Sunday, June 12, 2011

Driving While Female: More Saudi Women Stopped On The Road




Six women said they were briefly detained in Riyadh, the capital of Saudi Arabia, after they drove two cars in the northwestern part of city.

As we've reported before, the ability for women to drive legally gained international attention after Manal al-Sharif was arrested twice for getting behind the wheel. Her story has inspired a movement.

The six women arrested Thursday say they met each other on Twitter a few weeks ago, and for some of them it wasn't the first time challenging government and social restrictions. As NPR's Soraya Sarhaddi Nelson reported, in an effort to champion women's voting rights, some in the group decided to go to registration centers and demand voting cards even though the government prohibits it.

Rasha Alduwaisi, a woman rights activist, told us this time around, they decided to drive around so one woman in the group could teach others how to drive. They chose an empty block with no traffic, a spot they used the week before to do the same thing.

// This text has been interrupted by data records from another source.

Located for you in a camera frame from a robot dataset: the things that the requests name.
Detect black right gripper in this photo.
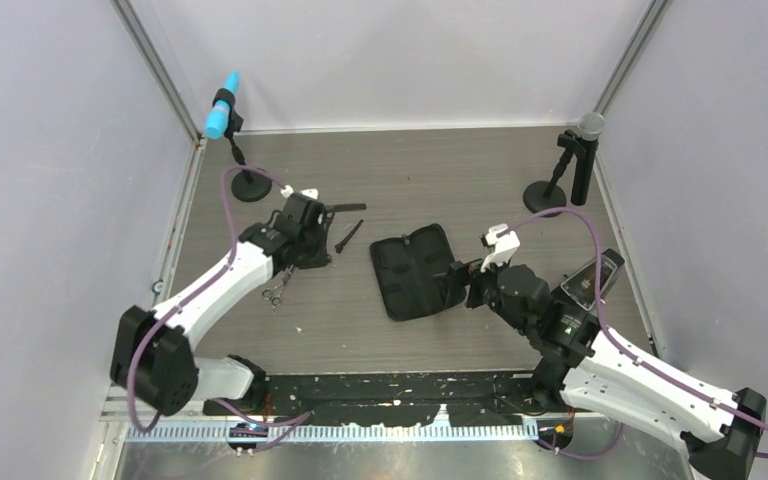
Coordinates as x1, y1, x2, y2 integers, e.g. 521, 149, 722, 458
430, 248, 532, 336

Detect black curved hair clip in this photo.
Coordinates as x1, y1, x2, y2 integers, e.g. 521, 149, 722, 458
334, 219, 364, 254

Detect black zip tool case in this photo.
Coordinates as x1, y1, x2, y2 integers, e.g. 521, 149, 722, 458
369, 223, 466, 322

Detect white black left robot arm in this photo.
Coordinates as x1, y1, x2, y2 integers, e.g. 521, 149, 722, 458
110, 187, 327, 416

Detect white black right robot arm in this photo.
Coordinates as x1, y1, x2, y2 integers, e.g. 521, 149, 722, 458
435, 260, 766, 479

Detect silver hair scissors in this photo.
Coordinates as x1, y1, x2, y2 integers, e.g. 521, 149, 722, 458
261, 266, 296, 310

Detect black hair comb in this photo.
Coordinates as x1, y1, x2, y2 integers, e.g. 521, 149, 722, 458
326, 203, 367, 214

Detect black left microphone stand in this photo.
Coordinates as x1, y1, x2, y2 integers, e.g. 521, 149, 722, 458
223, 112, 274, 203

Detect black microphone stand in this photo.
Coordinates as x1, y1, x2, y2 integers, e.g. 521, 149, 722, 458
523, 130, 584, 213
223, 112, 274, 203

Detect black right microphone stand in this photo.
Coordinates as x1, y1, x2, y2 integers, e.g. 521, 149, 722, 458
523, 130, 584, 213

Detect blue microphone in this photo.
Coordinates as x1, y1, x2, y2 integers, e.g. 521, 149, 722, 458
204, 71, 243, 139

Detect black silver microphone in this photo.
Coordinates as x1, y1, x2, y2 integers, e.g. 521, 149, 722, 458
570, 112, 605, 206

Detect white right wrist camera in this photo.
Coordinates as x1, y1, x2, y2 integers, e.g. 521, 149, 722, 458
480, 223, 520, 272

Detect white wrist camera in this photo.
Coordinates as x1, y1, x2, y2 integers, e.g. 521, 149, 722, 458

"I love driving," said one of the women, who asked we not use her name because she feared for her safety. "I used to dress like a man and drive in the streets of Riyadh."

On Thursday morning she tweeted: "I gotta feeling that this afternoon will be a great afternoon."

She said they managed to drive for roughly 15 minutes before they found themselves surrounded by six police cars. She and the other five women were then taken to the police station where they were held for two hours in what seemed like a storage room, she said. The women were asked to call their male guardians to come and bail them out. The women and their guardians had to sign an affidavit saying they will not drive or even attempt to learn to drive again.


In Saudi Arabia, an absolute monarchy, women are subject to a male guardianship system, which requires they show proof of permission from their guardian — father, brother or husband — to travel, work, or sometimes receive medical treatment at a hospital.

Senior Saudi officials have said in the past that whether women are allowed to drive is a social issue and it is society who should decide when women can drive. But society remains divided around the issue. After traffic laws were updated in 2008, Fahad al-Bishr, director of the Traffic Department in the Kingdom, said there is nothing in the law that bans women from driving.But Prince Ahmad bin Abdulaziz, deputy minister of interior, recently said in a press conference that for women, driving is against the law.

"A statement was issued in 1990 prohibiting women from driving cars in the Kingdom. The Ministry of Interior's task is to implement an order. It is not our job to say something is right or wrong," he said.

Alduwaisi, 30, a stay-at-home mother who has been actively involved with an online effort to promote women's rights in the country, was one of the six women detained on Thursday. "We're waiting in a tiny dirty dusty room!" she posted on Twitter. Waiting in that room for her husband to come bail her out, she was nervous, thinking about her two children.

The 23-year-old woman who requested anonymity said a feeling of injustice started to sink inside her while in detention.

"Why are we being dragged like drug dealers over something that is not big of a deal?" she asked. Women cannot simply wait for the government to give them the right to drive cars, she said. "We have to fight for driving."

A Facebook group created in May is calling for Saudi women to take to the streets in their cars en masse on June 17. Al-Sharif, one of the leaders behind the Facebook group, was arrested on May 22, after she drove and posted a video on YouTube of herself while driving. Al-Sharif was detained for nine days before being released. After her release, al-Sharif announced she will no longer take part in the campaign. But a statement published on the Facebook group said the campaign is still on track and that "June 17 will be the day when women start driving their own cars."

However, several women activists that we spoke to said they remain pessimistic about the prospects of the campaign. The detention of Manal al-Sharif in addition to the arrest of the six girls on Thursday would be enough to intimidate most women, they said.

"I don't think anything will happen," Alduwaisi said, "but I want to be surprised."